In [None]:
pip install plotly

In [None]:
import warnings
warnings.filterwarnings('ignore')

import pandas as pd
import numpy as np
import seaborn as sns
from sklearn.preprocessing import LabelEncoder
import matplotlib.pyplot as plt
import plotly.graph_objects as go
import plotly.express as px

# Data Cleaning

In [None]:
df_train = pd.read_csv('data/train.csv')
df_test = pd.read_csv('data/test.csv')
df_store = pd.read_csv('data/store.csv')

In [None]:
df_train.head()

In [None]:
# Merge df_store and df_train
df = df_train.merge(df_store, how='left', left_on=df_train.Store, right_on=df_store.Store)
df.drop(['key_0', 'Store_y'], axis=1, inplace=True)
df = df.rename(columns={'Store_x':'Store'})
df.shape

In [None]:
df.head()

In [None]:
cols = df.columns.tolist()
cols = [col.lower() for col in cols]
df.columns = cols

In [None]:
df.info()

In [None]:
df = df.assign(
    timestamp = lambda x: pd.to_datetime(x['date']),
    year = lambda x: x['timestamp'].dt.year,
    month = lambda x: x['timestamp'].dt.month,
    day = lambda x: x['timestamp'].dt.day,
    dayofyear = lambda x: x['timestamp'].dt.dayofyear
)

In [None]:
df.head()

In [None]:
df['stateholiday'].unique()

In [None]:
df.stateholiday.value_counts()

In [None]:
df['stateholiday'].replace({0:'0'}, inplace=True)

In [None]:
df.stateholiday.value_counts()

In [None]:
round(df.describe().T,2)

### Handling NaN's

In [None]:
df.isnull().sum()

In [None]:
df_store[pd.isnull(df_store.CompetitionDistance)]

In [None]:
# fill NaN with a median value
df['competitiondistance'].fillna(df['competitiondistance'].median(), inplace = True)
df['competitiondistance'].isnull().sum()

In [None]:
tmp = df_store[pd.isnull(df_store.CompetitionOpenSinceYear  )]
tmp[tmp.CompetitionDistance != 0].shape

In [None]:
tmp = df[pd.isnull(df.promo2sinceweek)]
tmp[tmp.promo2 != 0].shape

In [None]:
# replace NA's by 0
df.fillna(0, inplace = True)

In [None]:
df.isnull().sum()

In [None]:
df.info()

In [None]:
df_test.isnull().sum()

In [None]:
df_test[df_test["Open"].isnull()]

In [None]:
df_test.fillna(1, inplace=True)

In [None]:
df_test.isnull().sum()

### Handling Datatyp

In [None]:
df_test["Open"]= df_test["Open"].astype(int)

In [None]:
df_test.info()

### Handling Categorical Data

In [None]:
le = LabelEncoder()

In [None]:
ass_typ = pd.get_dummies(df["assortment"], drop_first=True)
df = pd.concat([df,ass_typ], axis=1)


In [None]:
df["storetype_cat"] = le.fit_transform(df["storetype"])

In [None]:
df["stateholiday_cat"] = le.fit_transform(df["stateholiday"])

In [None]:
df =df.rename(columns={"b" : "ass_extra"})

In [None]:
df =df.rename(columns={"c" : "ass_extended"})

In [None]:
df["stateholiday_cat"].unique()

In [None]:
df.info()

In [None]:
df.stateholiday.value_counts()

In [None]:
df.stateholiday_cat.value_counts()

# Eda

## Question: Are the Promos effective?

In [None]:
df.groupby('storetype')['sales'].describe()

In [None]:
df.groupby('storetype')['customers', 'sales'].sum()

In [None]:
# sales trends
sns.factorplot(data = df, x = 'month', y = "sales", 
               col = 'storetype',
               palette = 'plasma',
               hue = 'storetype',
               row = 'promo', 
               ) 

## Finding

Storetype B has the highest sales numbers, with the largest variance.

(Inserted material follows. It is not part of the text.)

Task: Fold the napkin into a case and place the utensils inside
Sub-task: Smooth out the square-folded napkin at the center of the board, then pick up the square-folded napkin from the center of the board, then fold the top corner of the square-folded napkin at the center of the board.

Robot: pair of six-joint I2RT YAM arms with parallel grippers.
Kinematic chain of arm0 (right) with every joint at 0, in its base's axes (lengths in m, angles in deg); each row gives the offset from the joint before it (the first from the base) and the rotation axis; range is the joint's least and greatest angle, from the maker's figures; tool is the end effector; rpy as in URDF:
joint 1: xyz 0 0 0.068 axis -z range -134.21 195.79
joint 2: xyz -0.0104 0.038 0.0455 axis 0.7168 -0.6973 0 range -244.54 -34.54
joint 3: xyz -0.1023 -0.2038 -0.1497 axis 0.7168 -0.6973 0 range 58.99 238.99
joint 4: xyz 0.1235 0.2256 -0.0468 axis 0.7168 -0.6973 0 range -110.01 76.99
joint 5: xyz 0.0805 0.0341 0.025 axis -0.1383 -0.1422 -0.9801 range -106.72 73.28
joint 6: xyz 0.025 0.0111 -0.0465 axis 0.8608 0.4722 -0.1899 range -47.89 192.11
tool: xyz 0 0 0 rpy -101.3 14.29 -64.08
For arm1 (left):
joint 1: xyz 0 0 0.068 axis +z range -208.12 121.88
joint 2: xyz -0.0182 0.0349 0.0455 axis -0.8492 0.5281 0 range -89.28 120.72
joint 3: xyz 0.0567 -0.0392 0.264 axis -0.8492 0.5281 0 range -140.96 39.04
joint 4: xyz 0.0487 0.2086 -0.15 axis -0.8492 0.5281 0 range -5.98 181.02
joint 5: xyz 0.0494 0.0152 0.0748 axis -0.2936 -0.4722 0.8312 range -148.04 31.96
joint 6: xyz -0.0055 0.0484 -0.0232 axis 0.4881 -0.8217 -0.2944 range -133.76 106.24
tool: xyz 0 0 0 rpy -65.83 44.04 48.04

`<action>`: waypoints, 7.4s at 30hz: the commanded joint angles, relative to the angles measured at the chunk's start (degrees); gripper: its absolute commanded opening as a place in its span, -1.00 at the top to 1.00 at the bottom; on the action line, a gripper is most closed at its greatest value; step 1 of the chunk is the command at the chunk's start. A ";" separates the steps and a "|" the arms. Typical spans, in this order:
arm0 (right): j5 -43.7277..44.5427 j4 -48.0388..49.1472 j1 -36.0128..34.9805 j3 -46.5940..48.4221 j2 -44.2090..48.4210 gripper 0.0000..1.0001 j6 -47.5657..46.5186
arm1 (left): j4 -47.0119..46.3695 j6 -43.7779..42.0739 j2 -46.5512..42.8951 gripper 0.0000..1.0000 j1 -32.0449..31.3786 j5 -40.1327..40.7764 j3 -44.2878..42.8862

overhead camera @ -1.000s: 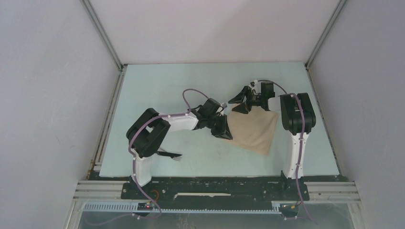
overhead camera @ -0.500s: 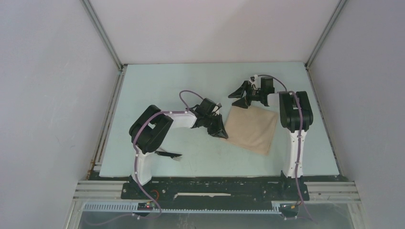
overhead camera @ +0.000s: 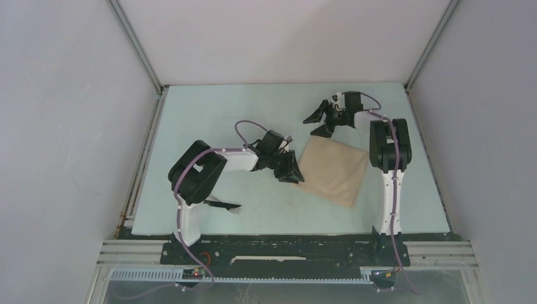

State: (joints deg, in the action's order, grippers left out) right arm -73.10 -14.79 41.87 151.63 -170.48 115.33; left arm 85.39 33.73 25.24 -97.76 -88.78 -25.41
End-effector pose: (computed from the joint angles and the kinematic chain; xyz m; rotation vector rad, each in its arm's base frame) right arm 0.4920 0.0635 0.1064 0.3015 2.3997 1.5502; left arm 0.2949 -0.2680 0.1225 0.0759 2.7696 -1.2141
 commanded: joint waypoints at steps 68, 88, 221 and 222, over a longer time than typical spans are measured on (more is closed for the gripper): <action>30.39 -37.08 8.27 -58.36 64.01 -0.09 -9.61 | 2.15 -2.04 -1.45 0.24 0.73 3.72 1.88; 31.07 -35.39 8.05 -61.18 65.94 -0.01 -7.79 | 2.06 -1.93 -1.41 0.24 0.86 3.65 2.04; 10.85 -18.05 -1.97 -4.39 8.67 1.00 -12.82 | 7.58 -4.05 -17.28 0.26 0.96 8.51 5.37; 10.85 -18.20 -1.94 -4.48 8.67 1.00 -12.91 | 7.92 -4.02 -17.11 0.26 0.76 8.24 4.82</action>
State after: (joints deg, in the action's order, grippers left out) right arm -61.85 -33.31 40.03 145.01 -161.32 102.48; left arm 91.09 32.24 11.45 -96.82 -81.56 -16.25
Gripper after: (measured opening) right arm 0.008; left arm 0.367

All storetypes show increased sales numbers towards christmas. 

Stores which have run a promo, show higher sales. But storetypes a,c and d show a dip towards easter, if they have run a promo, which is not the case for stores without a promo.

In [None]:
# customers trends
sns.factorplot(data = df, x = 'month', y = "customers", 
               col = 'storetype',
               palette = 'plasma',
               hue = 'storetype',
               row = 'promo',
               ) 

## Finding

Storetype B has the highest number of customers, with the largest variance. All storetypes show an increase of customers towards christmas. This trend is higher, if they have run a promo.

Same effect of a dip for storetypes a,c and d in customers towards easter can be also be seen here.

In [None]:
# sale per customer trends
df['salepercustomer'] = df['sales']/df['customers']
sns.factorplot(data = df, x = 'month', y = "salepercustomer", 
               col = 'storetype',
               palette = 'plasma',
               hue = 'storetype',
               row = 'promo', 
               ) 

## Finding

Sales per customer:
storetype b seems to be where customers only buy small items in low numbers (possible trainstation location?)
storetype d customers buy the largest quantity
a und c are very similar

In [None]:
# weekday trends
sns.factorplot(data = df, x = 'dayofweek', y = "customers", 
               col = 'storetype',
               palette = 'plasma',
               hue = 'storetype',
               row = 'promo',
               ) 

## Finding

Promos are run only during the work-week, no promo on saturday/sunday.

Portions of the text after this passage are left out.